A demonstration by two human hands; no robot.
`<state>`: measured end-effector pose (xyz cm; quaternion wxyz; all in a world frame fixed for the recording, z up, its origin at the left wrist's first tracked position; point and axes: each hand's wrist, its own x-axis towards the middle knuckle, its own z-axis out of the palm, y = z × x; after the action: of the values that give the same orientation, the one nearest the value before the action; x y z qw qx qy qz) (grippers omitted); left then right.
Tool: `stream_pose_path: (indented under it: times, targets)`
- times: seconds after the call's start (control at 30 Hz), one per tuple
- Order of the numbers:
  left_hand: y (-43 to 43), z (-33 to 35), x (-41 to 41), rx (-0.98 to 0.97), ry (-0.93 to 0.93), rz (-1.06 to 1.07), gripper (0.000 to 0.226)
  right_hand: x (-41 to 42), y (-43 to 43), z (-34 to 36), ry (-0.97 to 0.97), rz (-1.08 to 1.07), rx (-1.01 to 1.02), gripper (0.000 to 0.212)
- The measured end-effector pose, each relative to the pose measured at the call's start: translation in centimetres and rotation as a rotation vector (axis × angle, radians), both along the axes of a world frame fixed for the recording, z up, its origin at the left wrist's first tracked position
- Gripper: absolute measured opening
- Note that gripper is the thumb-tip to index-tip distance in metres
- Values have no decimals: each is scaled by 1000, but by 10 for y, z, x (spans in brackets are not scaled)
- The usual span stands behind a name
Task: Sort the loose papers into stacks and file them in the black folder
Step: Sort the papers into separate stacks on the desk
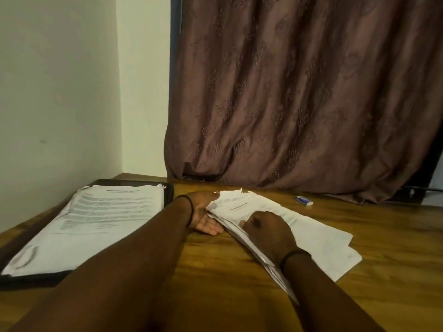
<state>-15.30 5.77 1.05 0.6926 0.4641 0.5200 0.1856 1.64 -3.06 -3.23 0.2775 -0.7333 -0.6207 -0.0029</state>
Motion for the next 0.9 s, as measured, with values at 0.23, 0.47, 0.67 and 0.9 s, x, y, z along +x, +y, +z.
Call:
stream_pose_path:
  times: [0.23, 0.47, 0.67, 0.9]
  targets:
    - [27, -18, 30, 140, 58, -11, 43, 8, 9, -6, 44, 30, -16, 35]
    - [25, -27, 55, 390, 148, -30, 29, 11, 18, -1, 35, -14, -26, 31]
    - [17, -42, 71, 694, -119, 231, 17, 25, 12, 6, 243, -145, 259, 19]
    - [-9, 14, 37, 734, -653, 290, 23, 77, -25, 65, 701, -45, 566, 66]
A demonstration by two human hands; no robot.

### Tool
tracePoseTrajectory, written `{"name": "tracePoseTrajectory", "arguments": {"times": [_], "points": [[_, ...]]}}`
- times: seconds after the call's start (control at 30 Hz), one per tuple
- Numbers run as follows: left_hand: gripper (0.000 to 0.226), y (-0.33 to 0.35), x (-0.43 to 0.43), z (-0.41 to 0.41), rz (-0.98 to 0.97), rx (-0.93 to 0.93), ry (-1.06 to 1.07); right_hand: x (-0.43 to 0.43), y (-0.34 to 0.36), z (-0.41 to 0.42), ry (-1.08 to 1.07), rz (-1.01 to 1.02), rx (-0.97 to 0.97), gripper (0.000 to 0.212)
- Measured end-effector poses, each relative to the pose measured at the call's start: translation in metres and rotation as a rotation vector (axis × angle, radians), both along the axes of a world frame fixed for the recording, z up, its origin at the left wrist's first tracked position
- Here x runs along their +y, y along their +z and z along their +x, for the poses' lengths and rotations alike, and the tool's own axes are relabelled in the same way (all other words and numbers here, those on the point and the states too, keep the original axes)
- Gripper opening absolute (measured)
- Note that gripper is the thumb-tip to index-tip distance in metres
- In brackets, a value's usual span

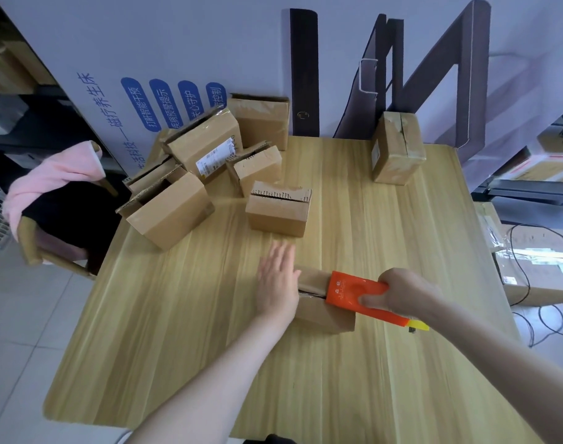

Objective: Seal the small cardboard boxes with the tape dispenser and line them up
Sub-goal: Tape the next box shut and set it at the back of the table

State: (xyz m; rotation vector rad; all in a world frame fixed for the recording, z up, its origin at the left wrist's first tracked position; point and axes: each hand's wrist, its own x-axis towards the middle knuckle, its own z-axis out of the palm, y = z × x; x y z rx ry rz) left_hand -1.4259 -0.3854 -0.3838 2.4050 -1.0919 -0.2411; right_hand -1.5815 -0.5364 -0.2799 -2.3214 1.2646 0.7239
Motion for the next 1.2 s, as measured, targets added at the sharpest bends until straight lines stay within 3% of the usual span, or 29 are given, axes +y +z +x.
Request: {"name": "tracePoseTrajectory", "arguments": {"times": [0.07, 0.13, 0.27, 0.5, 0.77, 0.97, 1.1, 1.2], "points": [[0.046, 0.006, -0.019, -0.007, 0.055, -0.043, -0.186, 0.001, -0.001, -0.004, -0.013, 0.027, -0.017, 0.043], [0.049, 0.002, -0.029, -0.014, 0.184, -0.068, -0.237, 0.001, -0.003, -0.008, -0.025, 0.045, -0.034, 0.041], [0.064, -0.004, -0.031, -0.015, 0.265, -0.157, -0.215, 0.0, -0.011, -0.017, -0.006, 0.044, -0.082, 0.04], [0.05, -0.006, -0.033, -0.015, 0.333, -0.204, -0.181, -0.022, -0.028, -0.047, 0.028, 0.199, -0.244, 0.034], [0.048, -0.007, -0.035, -0.017, 0.367, -0.223, -0.175, -0.056, -0.044, -0.11, 0.021, 0.241, -0.268, 0.03], [0.047, -0.008, -0.035, -0.018, 0.347, -0.225, -0.171, -0.063, -0.047, -0.118, 0.057, 0.206, -0.173, 0.032], [0.047, -0.009, -0.034, -0.019, 0.335, -0.222, -0.163, -0.045, -0.049, -0.08, 0.105, 0.096, -0.09, 0.045], [0.05, -0.007, -0.034, -0.02, 0.314, -0.223, -0.154, -0.032, -0.035, -0.053, 0.15, 0.016, -0.038, 0.042]]}}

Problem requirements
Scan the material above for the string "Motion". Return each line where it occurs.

Answer to the exercise
Motion for the next 0.9 s, as measured, with values at 0.23, 0.47, 0.67 and 0.9 s, x, y, z along +x, +y, +z.
Motion for the next 1.2 s, as measured, targets added at the sharpest bends until straight lines stay within 3% of the usual span, or 29 are given, axes +y +z +x.

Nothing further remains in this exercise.